- Exercise objective
Lines from the records below that contain the word "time" are to be copied out.

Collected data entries
══════
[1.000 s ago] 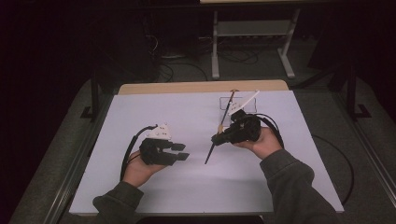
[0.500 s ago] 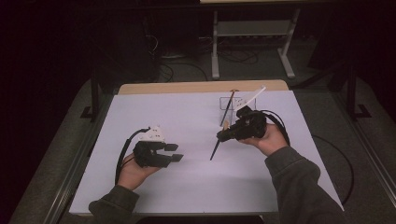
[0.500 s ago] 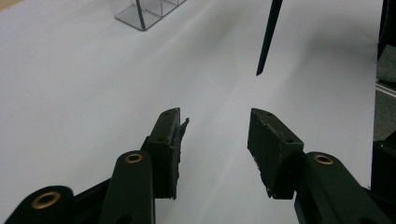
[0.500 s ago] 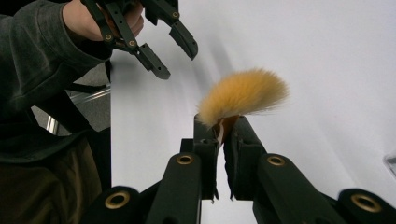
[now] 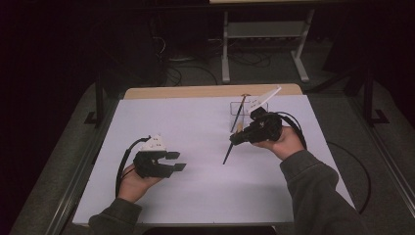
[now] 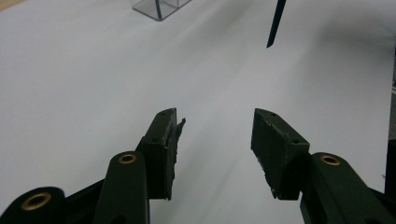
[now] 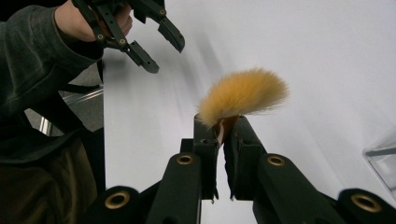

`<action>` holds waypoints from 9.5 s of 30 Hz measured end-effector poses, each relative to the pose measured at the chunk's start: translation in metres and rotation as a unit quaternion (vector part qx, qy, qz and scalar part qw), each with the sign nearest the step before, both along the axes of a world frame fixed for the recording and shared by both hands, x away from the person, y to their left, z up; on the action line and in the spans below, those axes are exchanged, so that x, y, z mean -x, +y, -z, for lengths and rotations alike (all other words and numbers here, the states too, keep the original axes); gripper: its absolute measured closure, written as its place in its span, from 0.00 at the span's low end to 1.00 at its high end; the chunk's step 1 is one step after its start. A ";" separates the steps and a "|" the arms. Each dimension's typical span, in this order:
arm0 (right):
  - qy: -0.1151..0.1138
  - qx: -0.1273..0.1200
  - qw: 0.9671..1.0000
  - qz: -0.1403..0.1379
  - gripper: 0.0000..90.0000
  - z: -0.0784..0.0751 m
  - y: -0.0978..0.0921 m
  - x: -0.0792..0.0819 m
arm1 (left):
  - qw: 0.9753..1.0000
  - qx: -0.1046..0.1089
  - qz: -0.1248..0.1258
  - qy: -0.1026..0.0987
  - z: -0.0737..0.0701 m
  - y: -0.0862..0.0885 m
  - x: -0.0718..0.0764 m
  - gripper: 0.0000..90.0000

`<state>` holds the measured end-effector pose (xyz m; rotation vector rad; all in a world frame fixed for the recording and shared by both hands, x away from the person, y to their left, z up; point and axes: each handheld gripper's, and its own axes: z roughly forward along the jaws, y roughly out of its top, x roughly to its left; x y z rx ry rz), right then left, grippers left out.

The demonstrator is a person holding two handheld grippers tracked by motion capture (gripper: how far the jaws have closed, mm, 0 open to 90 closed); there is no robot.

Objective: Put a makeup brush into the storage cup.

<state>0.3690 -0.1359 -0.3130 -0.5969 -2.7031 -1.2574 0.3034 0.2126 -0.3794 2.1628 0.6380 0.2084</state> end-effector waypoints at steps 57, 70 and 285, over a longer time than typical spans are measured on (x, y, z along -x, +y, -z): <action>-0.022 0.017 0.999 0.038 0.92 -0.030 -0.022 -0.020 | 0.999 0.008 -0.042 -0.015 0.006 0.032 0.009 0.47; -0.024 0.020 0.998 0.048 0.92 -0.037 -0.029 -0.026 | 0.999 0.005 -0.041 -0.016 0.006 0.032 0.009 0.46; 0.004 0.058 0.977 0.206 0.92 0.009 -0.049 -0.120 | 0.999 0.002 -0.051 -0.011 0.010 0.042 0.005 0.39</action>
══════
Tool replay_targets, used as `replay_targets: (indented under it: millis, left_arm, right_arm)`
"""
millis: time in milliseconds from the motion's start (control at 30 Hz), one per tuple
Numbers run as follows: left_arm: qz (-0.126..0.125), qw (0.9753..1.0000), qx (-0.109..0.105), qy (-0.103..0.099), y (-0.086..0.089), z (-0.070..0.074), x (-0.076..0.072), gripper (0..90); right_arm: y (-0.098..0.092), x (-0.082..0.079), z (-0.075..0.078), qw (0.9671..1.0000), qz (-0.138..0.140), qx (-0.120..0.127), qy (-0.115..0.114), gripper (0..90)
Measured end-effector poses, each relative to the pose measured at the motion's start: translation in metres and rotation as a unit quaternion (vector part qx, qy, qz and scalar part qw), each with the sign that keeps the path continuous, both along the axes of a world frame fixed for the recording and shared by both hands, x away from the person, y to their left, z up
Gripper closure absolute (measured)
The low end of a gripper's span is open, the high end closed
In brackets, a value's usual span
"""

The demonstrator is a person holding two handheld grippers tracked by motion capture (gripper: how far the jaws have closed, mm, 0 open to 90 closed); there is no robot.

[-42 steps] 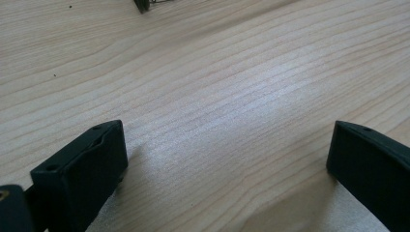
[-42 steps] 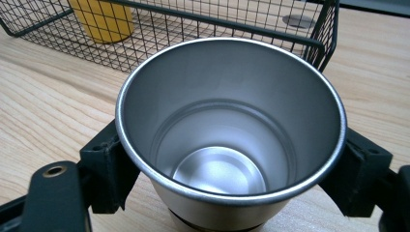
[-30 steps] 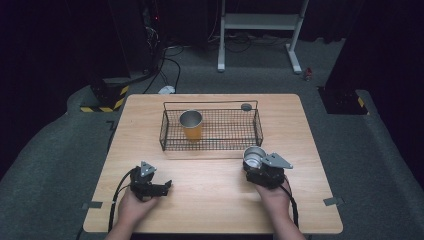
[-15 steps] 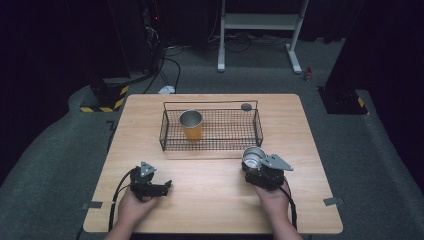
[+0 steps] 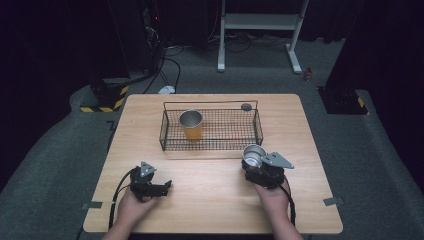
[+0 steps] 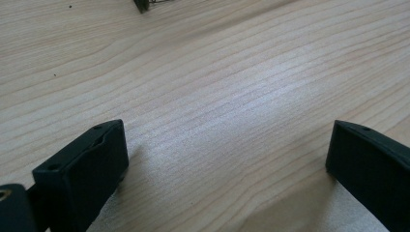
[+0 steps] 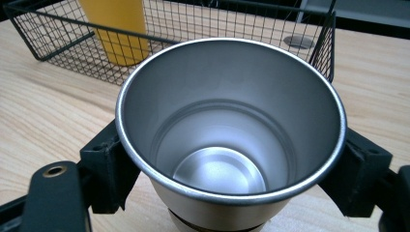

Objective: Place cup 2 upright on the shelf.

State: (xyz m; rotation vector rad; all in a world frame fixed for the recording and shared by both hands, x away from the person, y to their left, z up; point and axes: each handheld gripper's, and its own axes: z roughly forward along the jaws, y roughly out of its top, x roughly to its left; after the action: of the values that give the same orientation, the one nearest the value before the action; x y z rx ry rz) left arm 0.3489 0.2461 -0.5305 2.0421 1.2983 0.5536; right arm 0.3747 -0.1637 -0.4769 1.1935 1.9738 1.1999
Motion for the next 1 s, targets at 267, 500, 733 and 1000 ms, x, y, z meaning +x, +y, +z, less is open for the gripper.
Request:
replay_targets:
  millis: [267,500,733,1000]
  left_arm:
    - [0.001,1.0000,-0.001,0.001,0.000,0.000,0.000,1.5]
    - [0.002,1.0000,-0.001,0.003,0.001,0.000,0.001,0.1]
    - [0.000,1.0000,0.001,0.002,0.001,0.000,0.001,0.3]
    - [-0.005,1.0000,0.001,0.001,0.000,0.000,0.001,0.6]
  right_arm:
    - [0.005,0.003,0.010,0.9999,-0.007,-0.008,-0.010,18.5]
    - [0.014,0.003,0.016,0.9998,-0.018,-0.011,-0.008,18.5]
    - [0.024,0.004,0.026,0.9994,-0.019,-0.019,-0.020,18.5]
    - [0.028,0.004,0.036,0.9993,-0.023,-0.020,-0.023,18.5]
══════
- Answer to this problem
<state>0.3690 -0.1359 -0.3130 -0.5969 -2.7031 -1.2574 0.3034 0.2126 -0.3794 2.1628 0.6380 0.2084</state> end-effector waypoints at steps 57, 70 and 285, over a longer time than typical spans are measured on (x, y, z along -x, +y, -z): <action>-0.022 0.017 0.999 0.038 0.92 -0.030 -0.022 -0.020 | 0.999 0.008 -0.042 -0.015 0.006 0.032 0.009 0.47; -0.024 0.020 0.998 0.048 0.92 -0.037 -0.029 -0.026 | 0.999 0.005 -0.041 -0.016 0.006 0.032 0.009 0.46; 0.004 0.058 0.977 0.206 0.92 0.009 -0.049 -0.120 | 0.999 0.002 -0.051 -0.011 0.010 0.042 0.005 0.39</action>
millis: time in milliseconds from the motion's start (control at 30 Hz), one per tuple

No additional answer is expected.